After becoming familiar with the word bullying, a term used for describing psychological harassment among minors at school, a new neologism has appeared, i.e. cyber-bullying. Cyber-bullying applies to the use of telecommunication means – mainly mobile phones and on-line games – to psychologically harass, annoy, threat, vex, humiliate and/or bother someone in a deliberate manner. If any of the people involved – victim or attacker – were not minors, then we would use the term Cyber-harassment. In the case of an adult attempting to lure children or teenagers into sexual encounters, the authorities call it Cyber-stalking.

Cyber-bullying can manifest itself in various forms, depending on the attacker’s computer skills and imagination. One of the most common practices is the sending of compromising information through instant messages (SMS, Skype, Messenger…).

Similarly, posting offensive comments regarding the victim (or in his/her behalf) on blogs, forums and websites is another way of harassment. Cyber-bullying also involves stealing user names and passwords to e-mail accounts in order to change the latter to prevent the legitimate user to access his/her own account, or to read his/her private messages. The attacker can go further, sending messages on behalf of the victim. The same would be achieved by creating a new account using the victim’s personal information. In addition to text, the attacker can also send images through SMS or e-mail.

One can suspect that someone is being subjected to cyber-bullying when they don’t use the Internet as frequently as before, or when they “left” constantly the mobile phone at home – because they’d prefer not to have it with them.

Normally, on-line harassment doesn’t have grave consequences. Fortunately, in most cases it is a temporary phenomenon that fades away with age. However, there have been cases that ended up in suicide.

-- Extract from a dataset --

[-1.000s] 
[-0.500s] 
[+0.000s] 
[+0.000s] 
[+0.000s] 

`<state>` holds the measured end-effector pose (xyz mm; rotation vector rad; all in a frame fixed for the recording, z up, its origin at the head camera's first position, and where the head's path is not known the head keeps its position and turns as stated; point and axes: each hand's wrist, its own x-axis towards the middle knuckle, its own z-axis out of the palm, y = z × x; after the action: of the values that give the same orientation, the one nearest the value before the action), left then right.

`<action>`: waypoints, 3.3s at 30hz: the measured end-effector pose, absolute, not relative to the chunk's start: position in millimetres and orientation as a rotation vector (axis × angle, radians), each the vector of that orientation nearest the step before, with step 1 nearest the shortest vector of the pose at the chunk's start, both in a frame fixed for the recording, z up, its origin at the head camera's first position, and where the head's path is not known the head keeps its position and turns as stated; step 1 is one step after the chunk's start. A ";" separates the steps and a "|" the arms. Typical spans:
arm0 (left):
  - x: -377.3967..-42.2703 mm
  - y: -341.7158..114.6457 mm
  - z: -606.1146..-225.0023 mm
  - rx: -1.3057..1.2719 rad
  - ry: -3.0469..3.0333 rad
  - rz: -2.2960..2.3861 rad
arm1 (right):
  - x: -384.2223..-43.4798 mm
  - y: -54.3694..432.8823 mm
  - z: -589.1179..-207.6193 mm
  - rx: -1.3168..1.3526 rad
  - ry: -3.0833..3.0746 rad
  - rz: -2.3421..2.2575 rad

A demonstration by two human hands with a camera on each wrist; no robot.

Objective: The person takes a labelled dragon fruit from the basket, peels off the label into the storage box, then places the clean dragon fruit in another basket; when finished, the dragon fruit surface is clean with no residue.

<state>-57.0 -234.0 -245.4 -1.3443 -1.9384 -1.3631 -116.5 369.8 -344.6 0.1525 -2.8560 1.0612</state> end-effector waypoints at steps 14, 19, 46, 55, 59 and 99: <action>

As an example, there are about 38.000 Japanese websites that, in addition to having pornographic or extremely violent content, can be used by Japanese secondary/high school students to publish threats, offensive messages or compromising pictures of their classmates. Cyber-bullying became famous in the media on July 2007, when an 18 year-old boy committed suicide after his classmates posted a picture of him naked on an unofficial site of the school.

There’s not much teachers can do against cyber-bullying, since it mainly occurs outside the school facilities/hours. This is why it is necessary to educate parents about how to stop and correct these situations, so that they can teach their children basic ethical principles concerning the use of the Internet. Teaching basic rules could help in eradicating the problem, like being cautious with the personal information shared, being kind and respectful with others, not being vindictive or aggressive, defending threatened people by reporting the facts to parents and teachers, reporting abuses to e-mail , telephone, instant messaging, social network providers or any other on-line service involved in the harassment.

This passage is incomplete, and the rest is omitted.